The boy in question had screwed his eyes shut, blowing out a long breath, Robbie's eyes were apologetic and I thought of how my family handled it.

And I ignored it. Like it didn't matter, cause truthfully, it didn't. It didn't ultimately matter that Wyatt liked boys, or it shouldn't have. It did make my heart flutter in my chest though, it made my throat close up at the thought that he might've... maybe... sorta, at some point, felt the same thing I felt for him.

"They only invite juniors and seniors?" I watched Wyatt look up at me, face soft and tears still welled up, I knew that feeling all too well... like the world was caving in on you. I offered a soft smile.

Wyatt smiled.

And everything was good again.

He readjusted, straddling the bleacher so he was looking right at me and something about him being fully turned my way made me even more nervous. "It's not actually at a warehouse, it's just what they call it. They change the location every year and only invite like 30 people by mass text."

His eyes were so pretty, his eyes were so pretty, his eyes are so pretty.

"That sound cool?"

I didn't know what he was asking and everyone's eyes were on me. It fell silent, only giant sounds of football grunts and a school bell going off in the distance. "Huh?"

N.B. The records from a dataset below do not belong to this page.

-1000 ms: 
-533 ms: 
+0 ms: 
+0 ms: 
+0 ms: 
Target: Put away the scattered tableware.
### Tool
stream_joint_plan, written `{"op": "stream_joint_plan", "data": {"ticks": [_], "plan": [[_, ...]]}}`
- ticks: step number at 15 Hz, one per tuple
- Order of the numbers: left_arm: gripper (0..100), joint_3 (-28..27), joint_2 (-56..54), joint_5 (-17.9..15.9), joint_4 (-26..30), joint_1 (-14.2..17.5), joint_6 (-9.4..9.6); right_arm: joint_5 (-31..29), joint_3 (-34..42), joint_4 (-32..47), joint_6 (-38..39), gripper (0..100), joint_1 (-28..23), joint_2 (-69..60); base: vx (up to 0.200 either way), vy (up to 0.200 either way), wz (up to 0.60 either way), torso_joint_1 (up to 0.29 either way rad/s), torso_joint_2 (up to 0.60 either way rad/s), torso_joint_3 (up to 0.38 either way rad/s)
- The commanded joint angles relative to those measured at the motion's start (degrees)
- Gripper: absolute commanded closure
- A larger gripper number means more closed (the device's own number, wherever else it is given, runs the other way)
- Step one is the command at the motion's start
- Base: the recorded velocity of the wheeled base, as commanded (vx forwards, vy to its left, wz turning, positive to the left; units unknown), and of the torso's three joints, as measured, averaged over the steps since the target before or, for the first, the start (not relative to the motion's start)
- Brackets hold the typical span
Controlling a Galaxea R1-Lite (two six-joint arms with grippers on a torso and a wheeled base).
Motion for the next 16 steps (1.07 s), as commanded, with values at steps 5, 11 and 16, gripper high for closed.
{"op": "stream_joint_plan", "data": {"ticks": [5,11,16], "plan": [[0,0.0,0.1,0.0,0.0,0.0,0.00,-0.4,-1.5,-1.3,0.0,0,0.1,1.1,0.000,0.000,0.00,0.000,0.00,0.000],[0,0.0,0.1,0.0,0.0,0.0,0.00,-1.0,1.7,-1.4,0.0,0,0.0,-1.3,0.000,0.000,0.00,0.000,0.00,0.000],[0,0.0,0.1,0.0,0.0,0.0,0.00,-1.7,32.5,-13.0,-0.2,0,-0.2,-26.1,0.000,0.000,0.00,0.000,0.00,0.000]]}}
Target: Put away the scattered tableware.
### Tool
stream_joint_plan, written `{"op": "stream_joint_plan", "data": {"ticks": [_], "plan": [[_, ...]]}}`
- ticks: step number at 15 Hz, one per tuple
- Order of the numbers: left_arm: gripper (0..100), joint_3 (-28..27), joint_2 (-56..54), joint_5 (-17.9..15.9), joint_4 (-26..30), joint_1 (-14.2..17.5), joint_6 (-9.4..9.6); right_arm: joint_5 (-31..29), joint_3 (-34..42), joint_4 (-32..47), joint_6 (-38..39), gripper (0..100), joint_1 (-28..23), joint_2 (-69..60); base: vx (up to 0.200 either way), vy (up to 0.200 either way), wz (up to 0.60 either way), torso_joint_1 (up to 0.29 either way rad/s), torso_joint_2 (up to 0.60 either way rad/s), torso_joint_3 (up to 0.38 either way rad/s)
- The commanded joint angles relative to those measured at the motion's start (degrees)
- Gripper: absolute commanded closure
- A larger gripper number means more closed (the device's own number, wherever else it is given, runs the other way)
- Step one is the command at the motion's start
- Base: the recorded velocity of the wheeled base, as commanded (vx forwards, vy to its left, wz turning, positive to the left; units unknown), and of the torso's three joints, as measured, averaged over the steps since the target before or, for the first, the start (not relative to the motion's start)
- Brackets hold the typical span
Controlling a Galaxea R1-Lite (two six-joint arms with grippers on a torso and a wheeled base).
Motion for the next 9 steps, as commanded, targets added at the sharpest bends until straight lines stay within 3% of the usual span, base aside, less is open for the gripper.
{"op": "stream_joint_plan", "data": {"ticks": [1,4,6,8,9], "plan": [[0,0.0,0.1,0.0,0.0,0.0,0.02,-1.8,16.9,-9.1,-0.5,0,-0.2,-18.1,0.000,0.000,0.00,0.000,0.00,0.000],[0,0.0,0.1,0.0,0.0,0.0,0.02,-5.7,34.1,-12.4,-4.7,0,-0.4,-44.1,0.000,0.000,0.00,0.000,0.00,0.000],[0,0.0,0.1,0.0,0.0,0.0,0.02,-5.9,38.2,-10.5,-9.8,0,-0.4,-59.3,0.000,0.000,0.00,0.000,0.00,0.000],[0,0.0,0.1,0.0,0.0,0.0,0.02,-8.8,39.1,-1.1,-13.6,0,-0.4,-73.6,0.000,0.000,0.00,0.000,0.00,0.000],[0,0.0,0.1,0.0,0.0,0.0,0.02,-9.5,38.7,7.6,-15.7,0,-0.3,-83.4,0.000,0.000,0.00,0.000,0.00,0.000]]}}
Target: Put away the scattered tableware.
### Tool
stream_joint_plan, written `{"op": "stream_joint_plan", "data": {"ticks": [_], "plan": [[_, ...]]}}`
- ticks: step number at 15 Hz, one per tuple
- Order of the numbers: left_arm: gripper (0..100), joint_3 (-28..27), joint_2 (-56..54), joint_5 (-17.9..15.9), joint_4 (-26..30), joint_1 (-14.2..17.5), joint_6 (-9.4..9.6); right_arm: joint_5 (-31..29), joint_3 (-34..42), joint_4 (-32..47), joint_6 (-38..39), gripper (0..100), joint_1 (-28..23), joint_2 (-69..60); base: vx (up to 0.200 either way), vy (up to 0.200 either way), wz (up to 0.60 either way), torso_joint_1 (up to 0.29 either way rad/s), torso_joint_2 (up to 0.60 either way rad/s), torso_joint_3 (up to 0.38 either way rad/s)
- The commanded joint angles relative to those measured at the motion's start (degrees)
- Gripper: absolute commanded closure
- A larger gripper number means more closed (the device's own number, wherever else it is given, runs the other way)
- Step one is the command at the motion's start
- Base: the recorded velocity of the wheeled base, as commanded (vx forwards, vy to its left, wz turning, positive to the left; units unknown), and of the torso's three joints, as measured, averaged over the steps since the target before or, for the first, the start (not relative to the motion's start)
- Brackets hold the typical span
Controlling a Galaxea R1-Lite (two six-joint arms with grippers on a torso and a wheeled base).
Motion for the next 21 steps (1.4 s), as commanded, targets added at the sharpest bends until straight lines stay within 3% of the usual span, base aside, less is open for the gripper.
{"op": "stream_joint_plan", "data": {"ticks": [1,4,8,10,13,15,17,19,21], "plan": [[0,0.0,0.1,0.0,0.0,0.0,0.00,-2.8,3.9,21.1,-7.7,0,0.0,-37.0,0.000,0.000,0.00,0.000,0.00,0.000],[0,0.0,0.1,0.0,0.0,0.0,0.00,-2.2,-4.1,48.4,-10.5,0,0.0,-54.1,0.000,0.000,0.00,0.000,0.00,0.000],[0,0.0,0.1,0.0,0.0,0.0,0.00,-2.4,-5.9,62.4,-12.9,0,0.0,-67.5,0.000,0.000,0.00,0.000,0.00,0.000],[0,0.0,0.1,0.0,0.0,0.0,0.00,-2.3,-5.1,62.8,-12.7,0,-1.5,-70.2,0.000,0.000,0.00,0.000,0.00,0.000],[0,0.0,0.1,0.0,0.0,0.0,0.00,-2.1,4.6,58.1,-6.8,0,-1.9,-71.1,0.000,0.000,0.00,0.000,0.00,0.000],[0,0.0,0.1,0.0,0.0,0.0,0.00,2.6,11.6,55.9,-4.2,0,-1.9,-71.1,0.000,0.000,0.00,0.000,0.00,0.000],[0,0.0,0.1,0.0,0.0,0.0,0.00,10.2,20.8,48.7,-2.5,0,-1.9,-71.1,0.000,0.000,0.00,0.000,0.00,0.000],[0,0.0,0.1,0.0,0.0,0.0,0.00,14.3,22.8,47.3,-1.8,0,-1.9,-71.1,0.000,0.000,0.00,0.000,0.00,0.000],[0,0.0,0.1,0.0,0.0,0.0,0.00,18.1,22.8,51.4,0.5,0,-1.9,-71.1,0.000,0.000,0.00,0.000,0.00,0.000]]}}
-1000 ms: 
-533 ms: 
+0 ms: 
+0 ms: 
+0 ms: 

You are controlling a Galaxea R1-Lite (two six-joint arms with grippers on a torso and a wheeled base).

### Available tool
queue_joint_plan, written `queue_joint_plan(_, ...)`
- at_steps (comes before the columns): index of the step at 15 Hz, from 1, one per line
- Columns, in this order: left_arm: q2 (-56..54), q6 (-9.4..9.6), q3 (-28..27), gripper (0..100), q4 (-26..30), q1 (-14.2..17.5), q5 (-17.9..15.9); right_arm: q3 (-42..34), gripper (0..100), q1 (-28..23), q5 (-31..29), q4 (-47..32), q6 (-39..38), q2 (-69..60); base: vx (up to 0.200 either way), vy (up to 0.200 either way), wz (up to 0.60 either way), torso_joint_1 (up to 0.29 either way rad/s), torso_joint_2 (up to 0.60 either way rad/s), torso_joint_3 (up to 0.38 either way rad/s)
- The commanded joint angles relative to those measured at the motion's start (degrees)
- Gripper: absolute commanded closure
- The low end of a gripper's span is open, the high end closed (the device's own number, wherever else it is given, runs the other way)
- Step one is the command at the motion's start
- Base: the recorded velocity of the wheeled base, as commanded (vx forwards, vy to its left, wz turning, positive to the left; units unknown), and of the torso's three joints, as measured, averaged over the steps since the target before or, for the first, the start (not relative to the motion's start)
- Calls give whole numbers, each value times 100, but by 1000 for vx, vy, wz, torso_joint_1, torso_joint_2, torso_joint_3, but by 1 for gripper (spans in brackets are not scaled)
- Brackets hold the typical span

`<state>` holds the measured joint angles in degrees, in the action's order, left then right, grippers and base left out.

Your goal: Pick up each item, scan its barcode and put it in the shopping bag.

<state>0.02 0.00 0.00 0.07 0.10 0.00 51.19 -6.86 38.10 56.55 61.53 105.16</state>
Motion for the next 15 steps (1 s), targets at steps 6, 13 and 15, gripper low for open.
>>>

Wyatt was so blushy then, his eyes were screwing up on the sides and he smiled small. "I can bring someone if you wanna... if you wanna swing by."

And although spending time with Wyatt sounded nice, and I mean really nice, I hated parties. "It's not my scene." I didn't think it was his either.

"Yeah, mine either." He was nodded a little too long, eyes on his hands, "but it seems like it'll be fun and I'm not doing anything this weekend, so..."

The look he'd given me was so hopeful then, so full of it and it made me nervous.

But it also made me excited, I liked that look in his eyes, it made me feel important. I wanted to say yes then, I wanted to say yes so bad.

The sound of an Aussie girl, her voice bubbly, it washed over the group. "Hey, Wyatt."

She only greeted him as she cascaded down the staircase. Sliding her slim body over the bleacher, she sat down behind him. She leant over in between us, so subtly, I wondered what Quinn's game was.

"Oh, hey Quinn."

"Hi." I offered.

"Quimby!" That was Tina, her eyes catching onto the bronzed girl. Lips tucked into her mouth, she motioned between me and Quinn. "You guys know each other?"

"Yeah, Gabe's my neighbor." Her arm was around my shoulder then, converse kicked up on the bleacher beside my hip. Did she forget that morning already?

"The rave's this weekend, right?"

"How do you know about it?" That was Rob.

"Dally got invited." The redhead's eyes blew wide and Tina was laughing hysterically at the look on his face. I stifled my own smile. "He already has his plus one though." Quinn furrowed her brows as if wondering what was so funny.

Her eyes met mine, I shrugged. And disregarding it, she looked back over at the other girl. "Anyways, can I come?"

"I'm bringing Rob."

"Hell yeah!"

And her vision was on Wyatt now, expecting, as if she knew she had him around her finger. I didn't know where she got the confidence from, or if she'd suddenly forgotten how sure she herself was that Wyatt was gay.

He grimaced, it apologetic. "I can only-I can only bring, like, one person." He looked past her, eyes on mine and they were so soft it almost made me melt. "I was hoping you'd be into it."

But Quinn was staring at me now, everyone was, and her words from earlier that day rang through. I suddenly felt so ashamed of myself and with that, I shook my head.

"I'm sorry, I'm just not really into parties."

The Aussie girl raised both brows and it placed a funny feeling in my stomach, Wyatt turning to her and shrugging.

I wondered how Quinn could do absolutely nothing and still have things pan out how she wanted them to.